PROBLEM TO WORK ON – Write only the count of lines that hold the word "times" in the listing.

# # #

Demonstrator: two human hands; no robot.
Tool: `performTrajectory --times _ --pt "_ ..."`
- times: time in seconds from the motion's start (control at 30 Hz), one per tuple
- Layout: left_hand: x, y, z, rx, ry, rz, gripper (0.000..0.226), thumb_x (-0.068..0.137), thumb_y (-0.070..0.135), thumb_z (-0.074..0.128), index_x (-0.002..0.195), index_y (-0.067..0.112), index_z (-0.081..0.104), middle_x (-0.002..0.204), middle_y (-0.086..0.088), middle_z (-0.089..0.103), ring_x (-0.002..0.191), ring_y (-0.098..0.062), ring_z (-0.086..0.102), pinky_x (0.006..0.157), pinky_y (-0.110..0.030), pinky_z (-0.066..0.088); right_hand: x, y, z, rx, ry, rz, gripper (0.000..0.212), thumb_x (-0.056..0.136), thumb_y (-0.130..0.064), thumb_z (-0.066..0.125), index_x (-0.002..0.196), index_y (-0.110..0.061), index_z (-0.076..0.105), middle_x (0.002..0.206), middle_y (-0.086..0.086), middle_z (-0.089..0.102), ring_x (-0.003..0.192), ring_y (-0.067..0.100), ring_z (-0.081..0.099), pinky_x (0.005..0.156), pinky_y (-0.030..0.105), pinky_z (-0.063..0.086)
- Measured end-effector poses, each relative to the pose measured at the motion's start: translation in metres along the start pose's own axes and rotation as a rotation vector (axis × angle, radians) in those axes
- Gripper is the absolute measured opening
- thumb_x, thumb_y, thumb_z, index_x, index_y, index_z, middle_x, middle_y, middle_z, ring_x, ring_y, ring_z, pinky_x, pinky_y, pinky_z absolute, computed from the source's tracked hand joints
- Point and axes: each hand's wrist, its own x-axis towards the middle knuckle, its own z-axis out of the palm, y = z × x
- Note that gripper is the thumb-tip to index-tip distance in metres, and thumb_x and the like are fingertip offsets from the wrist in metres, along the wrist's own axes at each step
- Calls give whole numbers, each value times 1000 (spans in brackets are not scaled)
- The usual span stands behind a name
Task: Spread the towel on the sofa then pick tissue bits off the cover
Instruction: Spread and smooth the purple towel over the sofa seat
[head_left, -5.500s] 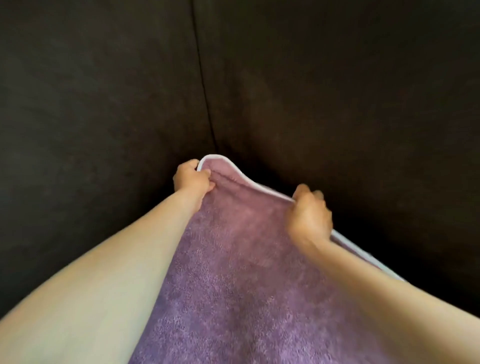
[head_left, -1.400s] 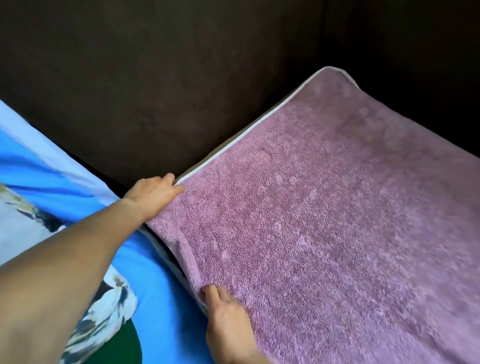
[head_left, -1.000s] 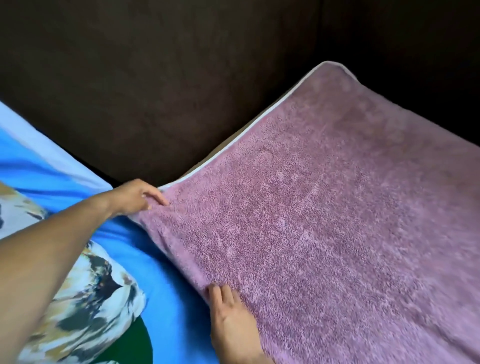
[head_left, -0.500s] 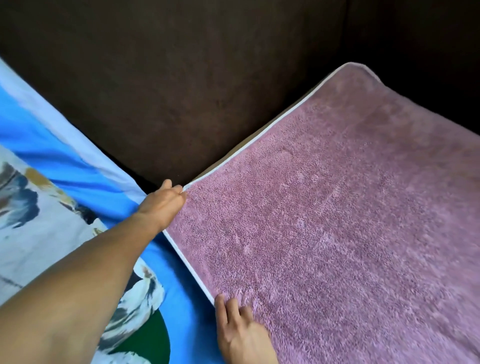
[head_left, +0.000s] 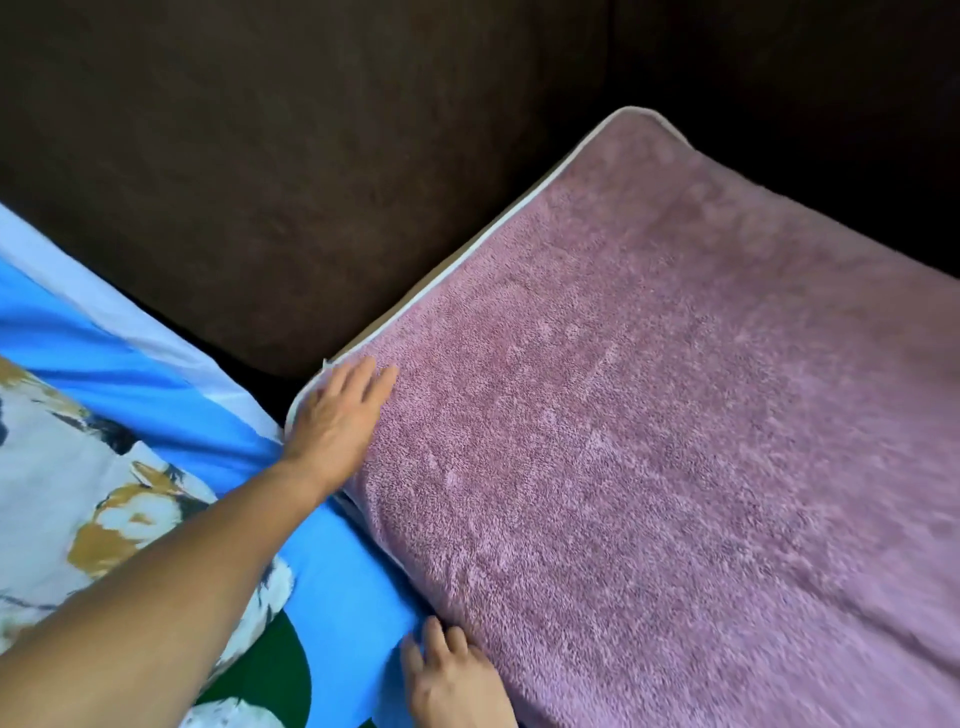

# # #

RESPONSE – 3